DATA FOR ANALYSIS ▸

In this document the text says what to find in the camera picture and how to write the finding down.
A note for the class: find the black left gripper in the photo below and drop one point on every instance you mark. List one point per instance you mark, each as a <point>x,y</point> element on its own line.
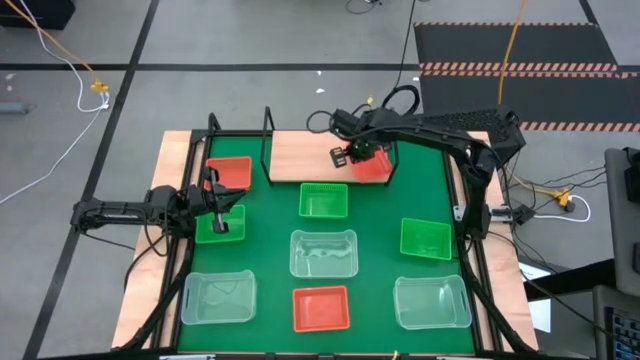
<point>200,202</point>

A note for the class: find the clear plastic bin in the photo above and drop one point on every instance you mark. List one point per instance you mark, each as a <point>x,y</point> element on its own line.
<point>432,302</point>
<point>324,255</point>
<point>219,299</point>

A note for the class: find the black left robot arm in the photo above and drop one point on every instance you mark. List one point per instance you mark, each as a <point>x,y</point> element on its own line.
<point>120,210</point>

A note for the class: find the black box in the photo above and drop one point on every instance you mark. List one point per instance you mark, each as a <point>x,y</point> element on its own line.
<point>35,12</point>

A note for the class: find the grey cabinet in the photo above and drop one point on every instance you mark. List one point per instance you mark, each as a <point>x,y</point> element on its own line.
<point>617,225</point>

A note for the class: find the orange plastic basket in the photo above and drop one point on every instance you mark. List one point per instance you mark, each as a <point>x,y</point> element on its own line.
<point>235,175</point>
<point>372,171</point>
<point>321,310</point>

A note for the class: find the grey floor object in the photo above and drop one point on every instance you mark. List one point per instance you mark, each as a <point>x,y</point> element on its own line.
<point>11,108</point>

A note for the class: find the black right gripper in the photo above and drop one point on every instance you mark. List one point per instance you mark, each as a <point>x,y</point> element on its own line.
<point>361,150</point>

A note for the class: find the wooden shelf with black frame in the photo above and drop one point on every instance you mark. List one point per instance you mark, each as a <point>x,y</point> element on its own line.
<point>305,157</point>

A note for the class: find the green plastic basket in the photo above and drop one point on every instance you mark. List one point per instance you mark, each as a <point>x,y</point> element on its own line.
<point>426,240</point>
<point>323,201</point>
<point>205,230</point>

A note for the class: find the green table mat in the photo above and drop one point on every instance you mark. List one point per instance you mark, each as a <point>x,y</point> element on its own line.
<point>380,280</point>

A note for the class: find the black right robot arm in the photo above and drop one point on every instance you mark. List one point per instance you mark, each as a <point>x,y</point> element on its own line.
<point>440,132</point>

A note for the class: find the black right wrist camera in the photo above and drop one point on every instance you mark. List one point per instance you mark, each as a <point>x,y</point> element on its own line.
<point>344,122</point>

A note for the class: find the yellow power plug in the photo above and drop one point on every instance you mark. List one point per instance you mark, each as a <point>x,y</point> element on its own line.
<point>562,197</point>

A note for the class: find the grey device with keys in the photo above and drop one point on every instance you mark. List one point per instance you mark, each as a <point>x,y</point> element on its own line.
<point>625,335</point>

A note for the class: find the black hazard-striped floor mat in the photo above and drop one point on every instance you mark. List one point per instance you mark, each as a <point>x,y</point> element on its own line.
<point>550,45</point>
---
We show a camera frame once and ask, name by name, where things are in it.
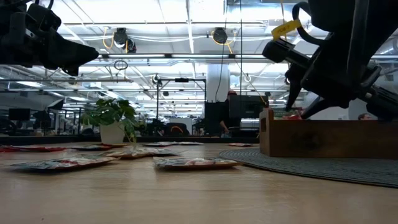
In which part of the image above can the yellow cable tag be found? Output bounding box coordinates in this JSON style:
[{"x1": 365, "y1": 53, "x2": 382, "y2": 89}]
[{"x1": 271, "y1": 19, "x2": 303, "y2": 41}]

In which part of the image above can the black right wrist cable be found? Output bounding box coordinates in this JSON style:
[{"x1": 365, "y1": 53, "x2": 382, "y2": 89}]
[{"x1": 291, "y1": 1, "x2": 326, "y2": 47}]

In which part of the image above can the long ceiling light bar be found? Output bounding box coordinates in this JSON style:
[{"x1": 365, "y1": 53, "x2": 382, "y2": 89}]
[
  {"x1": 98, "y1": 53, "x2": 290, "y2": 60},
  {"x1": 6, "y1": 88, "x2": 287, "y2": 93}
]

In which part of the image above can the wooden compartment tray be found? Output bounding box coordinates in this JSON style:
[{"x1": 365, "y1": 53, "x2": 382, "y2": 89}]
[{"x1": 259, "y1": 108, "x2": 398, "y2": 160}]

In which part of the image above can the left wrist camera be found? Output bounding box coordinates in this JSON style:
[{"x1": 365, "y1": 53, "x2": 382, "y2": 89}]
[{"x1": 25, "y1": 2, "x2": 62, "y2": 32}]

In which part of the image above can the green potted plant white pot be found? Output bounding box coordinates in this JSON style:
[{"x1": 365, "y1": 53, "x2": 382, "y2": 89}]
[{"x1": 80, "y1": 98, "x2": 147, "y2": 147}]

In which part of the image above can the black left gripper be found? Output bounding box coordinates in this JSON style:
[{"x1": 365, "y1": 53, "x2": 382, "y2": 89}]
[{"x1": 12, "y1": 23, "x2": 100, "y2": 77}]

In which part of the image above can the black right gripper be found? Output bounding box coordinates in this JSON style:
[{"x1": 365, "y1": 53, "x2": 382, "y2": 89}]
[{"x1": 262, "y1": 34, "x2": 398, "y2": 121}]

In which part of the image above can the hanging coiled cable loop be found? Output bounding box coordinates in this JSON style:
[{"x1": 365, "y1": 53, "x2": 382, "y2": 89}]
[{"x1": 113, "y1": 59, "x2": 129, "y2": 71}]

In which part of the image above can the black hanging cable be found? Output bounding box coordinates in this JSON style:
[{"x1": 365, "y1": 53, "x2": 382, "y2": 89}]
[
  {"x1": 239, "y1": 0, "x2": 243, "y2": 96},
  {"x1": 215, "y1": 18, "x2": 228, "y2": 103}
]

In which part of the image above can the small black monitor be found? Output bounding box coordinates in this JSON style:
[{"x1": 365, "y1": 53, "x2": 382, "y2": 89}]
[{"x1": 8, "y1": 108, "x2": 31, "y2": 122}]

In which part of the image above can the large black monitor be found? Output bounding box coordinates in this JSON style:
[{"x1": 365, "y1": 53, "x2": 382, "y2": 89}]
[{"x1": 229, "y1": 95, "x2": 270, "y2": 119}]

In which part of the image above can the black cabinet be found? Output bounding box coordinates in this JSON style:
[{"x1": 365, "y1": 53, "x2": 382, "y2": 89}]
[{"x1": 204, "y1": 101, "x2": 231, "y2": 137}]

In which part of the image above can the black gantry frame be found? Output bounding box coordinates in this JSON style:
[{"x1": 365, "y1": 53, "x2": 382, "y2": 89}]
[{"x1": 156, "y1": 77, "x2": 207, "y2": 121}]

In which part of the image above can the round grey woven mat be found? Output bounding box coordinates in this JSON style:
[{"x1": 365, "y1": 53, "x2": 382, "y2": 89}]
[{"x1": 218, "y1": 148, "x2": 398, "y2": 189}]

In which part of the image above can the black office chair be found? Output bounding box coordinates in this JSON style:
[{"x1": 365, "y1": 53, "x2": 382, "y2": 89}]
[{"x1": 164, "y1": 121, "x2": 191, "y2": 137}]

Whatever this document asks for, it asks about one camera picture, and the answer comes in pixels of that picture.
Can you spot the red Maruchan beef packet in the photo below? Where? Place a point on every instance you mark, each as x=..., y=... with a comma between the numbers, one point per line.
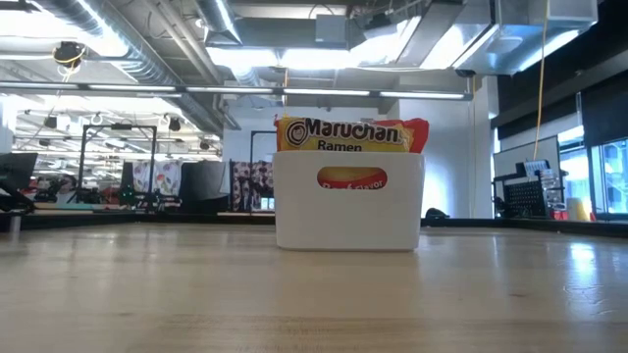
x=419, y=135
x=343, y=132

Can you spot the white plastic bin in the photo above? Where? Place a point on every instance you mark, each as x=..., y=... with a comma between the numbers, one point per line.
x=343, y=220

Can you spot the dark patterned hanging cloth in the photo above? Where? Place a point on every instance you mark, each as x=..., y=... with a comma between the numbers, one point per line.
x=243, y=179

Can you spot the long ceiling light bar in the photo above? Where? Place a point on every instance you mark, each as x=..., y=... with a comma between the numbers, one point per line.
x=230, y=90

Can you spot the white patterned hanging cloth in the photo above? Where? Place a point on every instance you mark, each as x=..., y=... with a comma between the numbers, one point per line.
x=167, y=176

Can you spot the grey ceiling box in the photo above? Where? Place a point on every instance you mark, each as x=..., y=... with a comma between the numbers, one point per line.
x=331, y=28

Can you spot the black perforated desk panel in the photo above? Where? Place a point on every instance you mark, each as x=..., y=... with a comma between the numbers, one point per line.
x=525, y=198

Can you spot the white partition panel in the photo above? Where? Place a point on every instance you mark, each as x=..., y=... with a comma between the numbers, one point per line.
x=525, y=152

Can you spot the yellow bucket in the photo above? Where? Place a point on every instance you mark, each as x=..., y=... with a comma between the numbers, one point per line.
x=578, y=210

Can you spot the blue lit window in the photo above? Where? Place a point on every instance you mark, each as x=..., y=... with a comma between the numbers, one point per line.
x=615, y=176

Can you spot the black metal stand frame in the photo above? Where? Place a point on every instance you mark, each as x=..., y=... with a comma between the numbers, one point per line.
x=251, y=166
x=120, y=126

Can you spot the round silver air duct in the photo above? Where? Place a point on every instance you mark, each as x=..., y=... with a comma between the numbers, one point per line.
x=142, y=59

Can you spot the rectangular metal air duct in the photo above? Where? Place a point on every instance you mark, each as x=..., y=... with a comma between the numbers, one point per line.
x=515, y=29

WORK REQUIRED ▸
Select and copy every line of the listing with the word "picture".

TASK ANSWER ▸
In this document the text says what to find in the camera picture and how to write the finding down.
Whatever this document asks for, it asks about one camera picture, and the answer comes in pixels of that picture.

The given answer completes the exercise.